Repeat only the lines below from the one containing "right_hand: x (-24" through the one containing "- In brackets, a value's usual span", inclusive, exactly as written.

DATA

···

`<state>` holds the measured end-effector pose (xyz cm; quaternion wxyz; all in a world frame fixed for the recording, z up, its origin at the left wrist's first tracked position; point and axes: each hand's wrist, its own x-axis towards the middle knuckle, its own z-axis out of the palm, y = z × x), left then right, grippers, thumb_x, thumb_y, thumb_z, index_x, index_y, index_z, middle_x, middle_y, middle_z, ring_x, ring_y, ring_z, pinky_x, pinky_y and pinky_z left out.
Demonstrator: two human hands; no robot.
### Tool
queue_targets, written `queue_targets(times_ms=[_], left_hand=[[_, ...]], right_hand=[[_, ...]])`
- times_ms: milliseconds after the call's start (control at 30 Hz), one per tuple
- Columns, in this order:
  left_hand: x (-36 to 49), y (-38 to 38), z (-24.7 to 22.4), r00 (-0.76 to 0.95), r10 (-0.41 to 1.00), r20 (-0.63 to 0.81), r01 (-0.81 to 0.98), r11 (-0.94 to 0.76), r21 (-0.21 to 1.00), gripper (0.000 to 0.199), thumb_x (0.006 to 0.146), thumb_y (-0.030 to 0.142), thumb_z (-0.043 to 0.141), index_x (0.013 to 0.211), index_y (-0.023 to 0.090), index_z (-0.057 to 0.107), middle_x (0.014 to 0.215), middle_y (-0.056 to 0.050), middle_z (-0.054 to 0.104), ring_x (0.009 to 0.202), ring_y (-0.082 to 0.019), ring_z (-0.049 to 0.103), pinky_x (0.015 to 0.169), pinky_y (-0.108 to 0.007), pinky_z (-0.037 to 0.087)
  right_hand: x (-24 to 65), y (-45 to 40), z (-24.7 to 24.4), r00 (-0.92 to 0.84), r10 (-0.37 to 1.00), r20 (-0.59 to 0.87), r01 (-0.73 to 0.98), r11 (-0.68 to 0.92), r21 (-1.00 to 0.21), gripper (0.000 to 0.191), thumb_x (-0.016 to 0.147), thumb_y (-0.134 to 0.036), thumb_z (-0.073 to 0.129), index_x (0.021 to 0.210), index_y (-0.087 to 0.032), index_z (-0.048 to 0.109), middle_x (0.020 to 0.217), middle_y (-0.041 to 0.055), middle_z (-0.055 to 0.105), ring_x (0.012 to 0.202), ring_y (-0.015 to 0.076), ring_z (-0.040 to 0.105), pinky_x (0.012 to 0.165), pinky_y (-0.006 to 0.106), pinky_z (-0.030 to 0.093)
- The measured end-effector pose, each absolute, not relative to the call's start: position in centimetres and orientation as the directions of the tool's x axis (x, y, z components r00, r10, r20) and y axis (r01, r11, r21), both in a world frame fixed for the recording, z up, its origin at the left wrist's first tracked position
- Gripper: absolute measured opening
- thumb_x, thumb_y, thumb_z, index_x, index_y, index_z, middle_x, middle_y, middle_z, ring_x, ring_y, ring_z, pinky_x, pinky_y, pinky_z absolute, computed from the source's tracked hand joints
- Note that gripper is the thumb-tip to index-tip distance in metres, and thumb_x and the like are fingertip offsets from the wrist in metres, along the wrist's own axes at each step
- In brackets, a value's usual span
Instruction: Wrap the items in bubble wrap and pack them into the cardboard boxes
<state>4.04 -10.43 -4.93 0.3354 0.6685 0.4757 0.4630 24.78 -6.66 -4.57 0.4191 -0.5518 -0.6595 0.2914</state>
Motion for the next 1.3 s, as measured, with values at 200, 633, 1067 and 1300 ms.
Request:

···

RESULT OF THIS TASK
  right_hand: x (-24 to 65), y (-45 to 40), z (-24.7 to 24.4), r00 (-0.92 to 0.84), r10 (-0.37 to 1.00), r20 (-0.59 to 0.87), r01 (-0.73 to 0.98), r11 (-0.68 to 0.92), r21 (-1.00 to 0.21), gripper (0.000 to 0.191), thumb_x (-0.016 to 0.147), thumb_y (-0.134 to 0.036), thumb_z (-0.073 to 0.129), index_x (0.021 to 0.210), index_y (-0.087 to 0.032), index_z (-0.048 to 0.109), middle_x (0.020 to 0.217), middle_y (-0.041 to 0.055), middle_z (-0.055 to 0.105), ring_x (0.012 to 0.202), ring_y (-0.015 to 0.076), ring_z (-0.040 to 0.105), pinky_x (0.012 to 0.165), pinky_y (-0.006 to 0.106), pinky_z (-0.030 to 0.093)
- The measured end-effector pose, each absolute, not relative to the call's start: position in centimetres and orientation as the directions of the tool's x axis (x, y, z components r00, r10, r20) and y axis (r01, r11, r21), both in a world frame fixed for the recording, z up, its origin at the left wrist's first tracked position
- Gripper: absolute measured opening
- thumb_x, thumb_y, thumb_z, index_x, index_y, index_z, middle_x, middle_y, middle_z, ring_x, ring_y, ring_z, pinky_x, pinky_y, pinky_z absolute, computed from the source's tracked hand joints
- Note that gripper is the thumb-tip to index-tip distance in metres, and thumb_x and the like are fingertip offsets from the wrist in metres, along the wrist's own axes at each step
- In brackets, a value's usual span

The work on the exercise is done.